#### INSTRUCTIONS FOR THE TASK
Retype nothing but the lines from the start of the material up to and including the line with "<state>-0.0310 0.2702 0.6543". Pictures don't belong in the copy.

#### SOURCE MATERIAL
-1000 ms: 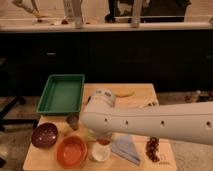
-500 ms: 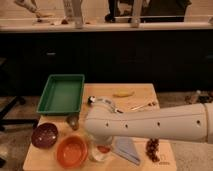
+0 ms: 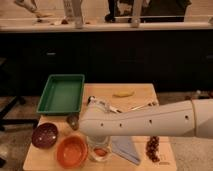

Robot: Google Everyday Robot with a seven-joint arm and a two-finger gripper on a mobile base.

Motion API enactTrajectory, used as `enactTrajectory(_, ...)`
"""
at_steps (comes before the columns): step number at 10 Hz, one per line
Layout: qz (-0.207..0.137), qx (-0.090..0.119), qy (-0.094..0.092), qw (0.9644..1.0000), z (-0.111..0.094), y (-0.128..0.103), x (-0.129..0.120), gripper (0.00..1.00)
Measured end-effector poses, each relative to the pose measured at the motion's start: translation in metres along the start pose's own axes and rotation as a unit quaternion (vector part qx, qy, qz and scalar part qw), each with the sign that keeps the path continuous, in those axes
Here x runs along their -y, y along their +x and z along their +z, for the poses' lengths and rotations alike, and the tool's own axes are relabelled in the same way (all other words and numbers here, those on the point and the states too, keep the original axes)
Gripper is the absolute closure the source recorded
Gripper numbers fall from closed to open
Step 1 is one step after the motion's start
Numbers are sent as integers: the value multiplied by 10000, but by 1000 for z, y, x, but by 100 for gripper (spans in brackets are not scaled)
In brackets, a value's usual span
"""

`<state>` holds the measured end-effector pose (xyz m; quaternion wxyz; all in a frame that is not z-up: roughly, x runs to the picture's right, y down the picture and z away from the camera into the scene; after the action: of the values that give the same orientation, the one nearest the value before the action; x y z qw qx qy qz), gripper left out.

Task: Place apple in paper cup

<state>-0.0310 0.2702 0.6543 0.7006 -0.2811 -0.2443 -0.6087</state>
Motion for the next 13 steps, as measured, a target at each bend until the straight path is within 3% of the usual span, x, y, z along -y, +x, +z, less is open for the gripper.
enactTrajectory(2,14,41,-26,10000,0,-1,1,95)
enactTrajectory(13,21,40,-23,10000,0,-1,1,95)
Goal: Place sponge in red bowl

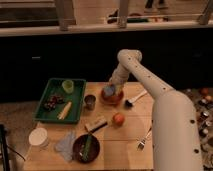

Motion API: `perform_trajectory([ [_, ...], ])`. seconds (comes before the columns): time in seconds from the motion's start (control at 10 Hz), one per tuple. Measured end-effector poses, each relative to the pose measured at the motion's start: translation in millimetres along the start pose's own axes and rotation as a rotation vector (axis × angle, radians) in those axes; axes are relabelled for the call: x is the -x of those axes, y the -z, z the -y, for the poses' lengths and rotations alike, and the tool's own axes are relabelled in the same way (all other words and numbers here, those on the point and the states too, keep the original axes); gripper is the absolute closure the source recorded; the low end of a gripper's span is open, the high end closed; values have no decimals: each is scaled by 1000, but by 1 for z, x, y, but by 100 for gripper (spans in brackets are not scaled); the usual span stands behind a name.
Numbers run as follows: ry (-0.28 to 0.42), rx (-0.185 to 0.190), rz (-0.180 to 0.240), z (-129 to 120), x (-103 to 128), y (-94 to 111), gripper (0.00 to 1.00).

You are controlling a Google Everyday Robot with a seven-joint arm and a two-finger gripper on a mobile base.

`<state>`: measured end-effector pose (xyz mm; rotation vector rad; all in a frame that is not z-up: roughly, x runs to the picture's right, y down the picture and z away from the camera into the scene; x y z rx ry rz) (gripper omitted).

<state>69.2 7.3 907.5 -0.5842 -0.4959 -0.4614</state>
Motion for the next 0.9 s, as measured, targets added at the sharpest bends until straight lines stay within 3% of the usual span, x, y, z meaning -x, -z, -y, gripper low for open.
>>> perform_trajectory([
  [0.5,-4,-6,10,-4,-3,1,20],
  [0.9,-2,-32,22,-3,-4,10,20],
])
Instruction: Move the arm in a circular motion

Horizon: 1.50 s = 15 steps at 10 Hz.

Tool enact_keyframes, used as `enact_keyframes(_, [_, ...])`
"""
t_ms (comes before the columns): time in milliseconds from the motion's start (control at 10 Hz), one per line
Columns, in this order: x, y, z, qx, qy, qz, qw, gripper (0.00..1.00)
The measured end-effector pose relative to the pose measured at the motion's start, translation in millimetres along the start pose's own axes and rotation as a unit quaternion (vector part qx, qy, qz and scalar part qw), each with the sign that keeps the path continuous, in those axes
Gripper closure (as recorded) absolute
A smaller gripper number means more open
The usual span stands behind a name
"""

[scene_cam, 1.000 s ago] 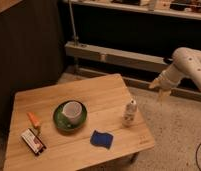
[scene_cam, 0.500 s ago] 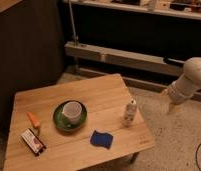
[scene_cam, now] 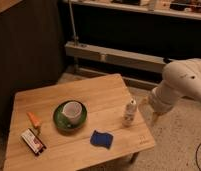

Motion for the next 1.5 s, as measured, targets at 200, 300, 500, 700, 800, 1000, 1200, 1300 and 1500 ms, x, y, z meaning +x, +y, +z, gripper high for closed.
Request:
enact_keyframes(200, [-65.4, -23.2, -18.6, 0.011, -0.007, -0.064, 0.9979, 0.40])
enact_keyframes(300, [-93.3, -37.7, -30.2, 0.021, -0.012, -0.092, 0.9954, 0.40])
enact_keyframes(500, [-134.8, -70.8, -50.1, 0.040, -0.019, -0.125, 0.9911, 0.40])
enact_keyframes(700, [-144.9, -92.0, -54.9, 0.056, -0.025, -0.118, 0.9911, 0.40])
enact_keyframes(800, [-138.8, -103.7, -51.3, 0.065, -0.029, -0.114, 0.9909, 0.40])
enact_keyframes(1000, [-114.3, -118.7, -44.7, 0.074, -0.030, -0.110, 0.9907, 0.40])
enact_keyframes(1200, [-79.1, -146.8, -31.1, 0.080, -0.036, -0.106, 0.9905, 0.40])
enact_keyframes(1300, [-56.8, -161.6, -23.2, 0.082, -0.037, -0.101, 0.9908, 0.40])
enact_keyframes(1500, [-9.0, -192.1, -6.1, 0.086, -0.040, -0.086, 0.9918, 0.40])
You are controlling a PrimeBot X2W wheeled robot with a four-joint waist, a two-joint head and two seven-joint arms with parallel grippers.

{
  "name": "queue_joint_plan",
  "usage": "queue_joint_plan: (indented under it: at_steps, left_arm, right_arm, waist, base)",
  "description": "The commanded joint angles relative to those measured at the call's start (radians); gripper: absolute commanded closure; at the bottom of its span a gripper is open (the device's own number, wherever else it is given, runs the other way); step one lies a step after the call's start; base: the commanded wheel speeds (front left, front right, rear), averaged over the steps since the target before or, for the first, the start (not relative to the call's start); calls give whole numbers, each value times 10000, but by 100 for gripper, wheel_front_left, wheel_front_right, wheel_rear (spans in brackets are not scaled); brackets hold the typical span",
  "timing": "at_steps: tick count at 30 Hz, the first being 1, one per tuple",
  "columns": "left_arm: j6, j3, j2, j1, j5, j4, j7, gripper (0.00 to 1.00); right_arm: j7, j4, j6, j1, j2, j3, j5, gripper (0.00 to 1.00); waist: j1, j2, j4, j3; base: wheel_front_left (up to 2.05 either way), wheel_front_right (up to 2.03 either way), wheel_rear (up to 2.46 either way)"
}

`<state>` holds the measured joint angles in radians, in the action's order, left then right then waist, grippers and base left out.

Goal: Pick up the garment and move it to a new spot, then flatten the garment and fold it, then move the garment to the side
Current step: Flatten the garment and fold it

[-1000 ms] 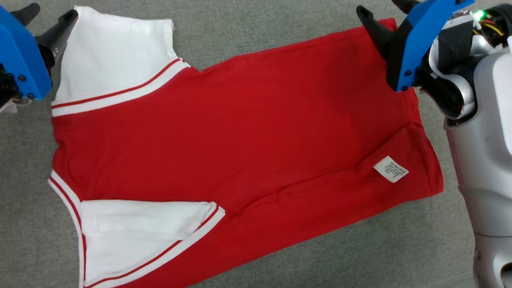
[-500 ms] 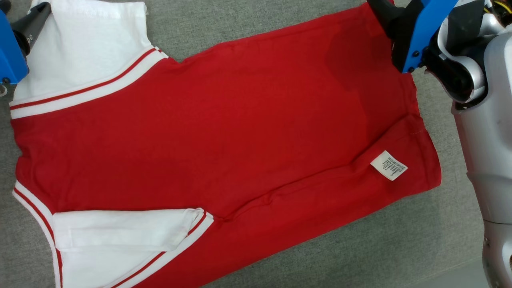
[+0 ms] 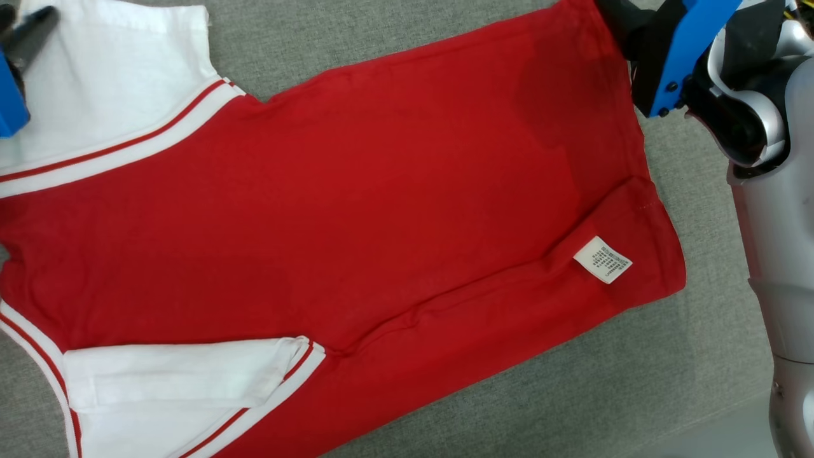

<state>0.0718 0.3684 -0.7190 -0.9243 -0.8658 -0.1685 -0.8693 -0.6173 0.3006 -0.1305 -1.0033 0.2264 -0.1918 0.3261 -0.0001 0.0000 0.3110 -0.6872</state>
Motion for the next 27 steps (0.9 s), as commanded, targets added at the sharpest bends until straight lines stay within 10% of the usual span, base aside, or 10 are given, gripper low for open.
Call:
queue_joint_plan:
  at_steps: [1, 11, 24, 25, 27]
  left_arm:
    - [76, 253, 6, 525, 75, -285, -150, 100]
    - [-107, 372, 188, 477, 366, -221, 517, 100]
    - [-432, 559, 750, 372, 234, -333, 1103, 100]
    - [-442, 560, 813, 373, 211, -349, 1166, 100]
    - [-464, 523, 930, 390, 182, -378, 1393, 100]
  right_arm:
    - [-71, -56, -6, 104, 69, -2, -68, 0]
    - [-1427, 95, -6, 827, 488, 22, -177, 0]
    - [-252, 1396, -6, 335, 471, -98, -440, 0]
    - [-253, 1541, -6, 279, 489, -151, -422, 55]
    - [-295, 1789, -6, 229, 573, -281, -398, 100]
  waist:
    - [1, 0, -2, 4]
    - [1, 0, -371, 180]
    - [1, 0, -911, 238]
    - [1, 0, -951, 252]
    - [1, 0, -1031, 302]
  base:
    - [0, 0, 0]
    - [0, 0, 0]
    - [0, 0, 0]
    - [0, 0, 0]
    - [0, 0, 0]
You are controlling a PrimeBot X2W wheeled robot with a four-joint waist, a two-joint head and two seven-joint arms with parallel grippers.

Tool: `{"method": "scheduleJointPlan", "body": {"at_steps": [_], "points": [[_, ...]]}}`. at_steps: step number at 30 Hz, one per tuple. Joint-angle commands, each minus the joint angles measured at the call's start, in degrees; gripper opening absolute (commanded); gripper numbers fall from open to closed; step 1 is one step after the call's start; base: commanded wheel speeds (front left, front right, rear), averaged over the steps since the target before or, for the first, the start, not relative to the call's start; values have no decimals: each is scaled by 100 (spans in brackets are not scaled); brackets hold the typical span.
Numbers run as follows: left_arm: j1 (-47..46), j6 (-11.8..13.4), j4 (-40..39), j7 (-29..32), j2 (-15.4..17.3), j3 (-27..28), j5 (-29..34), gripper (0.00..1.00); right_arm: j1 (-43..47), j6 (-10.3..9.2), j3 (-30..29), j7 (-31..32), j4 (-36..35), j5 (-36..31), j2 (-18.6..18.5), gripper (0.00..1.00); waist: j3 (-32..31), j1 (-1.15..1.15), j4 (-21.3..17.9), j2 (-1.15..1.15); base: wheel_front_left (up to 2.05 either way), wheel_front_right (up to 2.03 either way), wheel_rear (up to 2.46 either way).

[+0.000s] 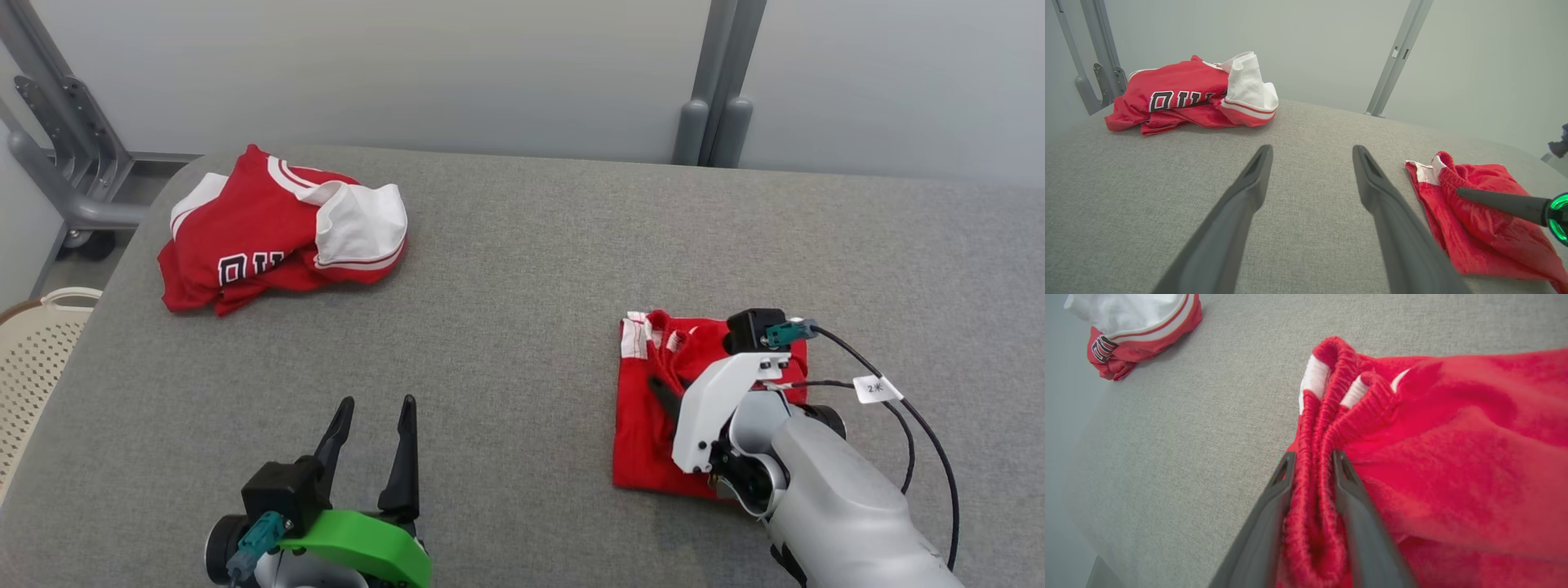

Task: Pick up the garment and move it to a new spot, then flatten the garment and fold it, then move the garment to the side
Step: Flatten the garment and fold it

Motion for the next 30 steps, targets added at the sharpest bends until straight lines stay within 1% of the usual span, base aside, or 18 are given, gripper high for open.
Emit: {"method": "scheduleJointPlan", "body": {"at_steps": [1, 2, 3, 7, 14, 18, 21, 24, 29, 30], "points": [[13, -9, -1, -23, 1, 1, -21, 100, -104, 2, 72, -90, 78, 60, -12, 63, -8, 0, -1, 0, 0, 0, 0], [18, -7, -1, -20, 6, -3, -27, 100, -133, 2, 146, -136, 126, 82, -13, 86, -13, 0, -4, 0, 0, 0, 0], [21, -5, -3, -14, 14, -3, -31, 100, -163, 2, 212, -175, 176, 127, -13, 100, -14, 0, -8, 0, 0, 0, 0], [21, -8, -6, -3, 44, -4, -50, 100, -282, 2, 503, -360, 276, 194, -14, 100, -12, 0, -28, 0, 0, 0, 0], [-2, -23, 14, -10, 65, 14, -63, 100, -411, 2, 974, -570, 204, 344, -15, 100, -6, 0, -71, 0, 0, 0, 0], [16, 19, -20, -11, 85, 17, -61, 100, -477, 2, 1153, -714, 128, 306, -13, 100, -15, 0, -114, 0, 0, 0, 0], [55, 49, -51, -9, 117, 28, -72, 100, -547, 2, 1273, -805, -69, 287, -13, 100, -40, 0, -189, 0, 0, 0, 0], [89, 83, -88, -11, 140, 41, -74, 100, -567, 2, 1230, -931, -212, 186, -16, 100, -55, 0, -272, 0, 0, 0, 0], [118, 140, -202, -14, 176, 52, -46, 100, -686, 2, 779, -1279, -272, -310, -15, 100, -56, 0, -451, 0, 0, 0, 0], [118, 140, -202, -14, 176, 52, -46, 100, -686, 2, 779, -1279, -272, -310, -15, 100, -56, 0, -451, 0, 0, 0, 0]]}}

#### WRITTEN ANSWER
-1000 ms: 
-500 ms: 
+0 ms: 

Robot: Google Everyday Robot with a seven-joint arm and a two-finger gripper on a mobile base.

Motion API enactTrajectory, used as `enactTrajectory(_, ...)`
"""
at_steps (comes before the columns): step number at 10 Hz, one per line
Layout: qz (-0.207..0.137), qx (-0.090..0.119), qy (-0.094..0.092), qw (0.9644..1.0000), z (-0.111..0.094), y (-0.128..0.103), x (-0.129..0.120), gripper (0.00..1.00)
Measured end-effector poses, each relative to the pose measured at the motion's start: translation in metres along the start pose's own axes and rotation as a unit quaternion (vector part qx, qy, qz and scalar part qw), each with the sign that keeps the path continuous, in those axes
Here x runs along their -y, y along their +x and z along their +z, for the poses' lengths and rotations alike, and the tool's own axes are relabelled in the same way (all other words and numbers here, those on the point and the states too, keep the original axes)
Gripper is the absolute closure the source recorded
Gripper numbers fall from closed to open
Step 1 is one step after the motion's start
Numbers are sent as integers: the value multiplied by 10000, but by 1000 for z, y, x, but by 100 for gripper (spans in brackets are not scaled)
In brackets, a value's usual span
"""

`<state>` holds the measured end-effector pose (xyz m; quaternion wxyz; all in a frame that is not z-up: roughly, x runs to the picture's right, y down the picture and z away from the camera into the scene; after the action: of the values that give the same orientation, the one nearest the value before the action; x y z qw qx qy qz), gripper left out.

Task: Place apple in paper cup

<state>-0.0310 0.2702 0.6543 0.7006 -0.2811 -0.2443 -0.6087</state>

For this exercise, the answer is now complete.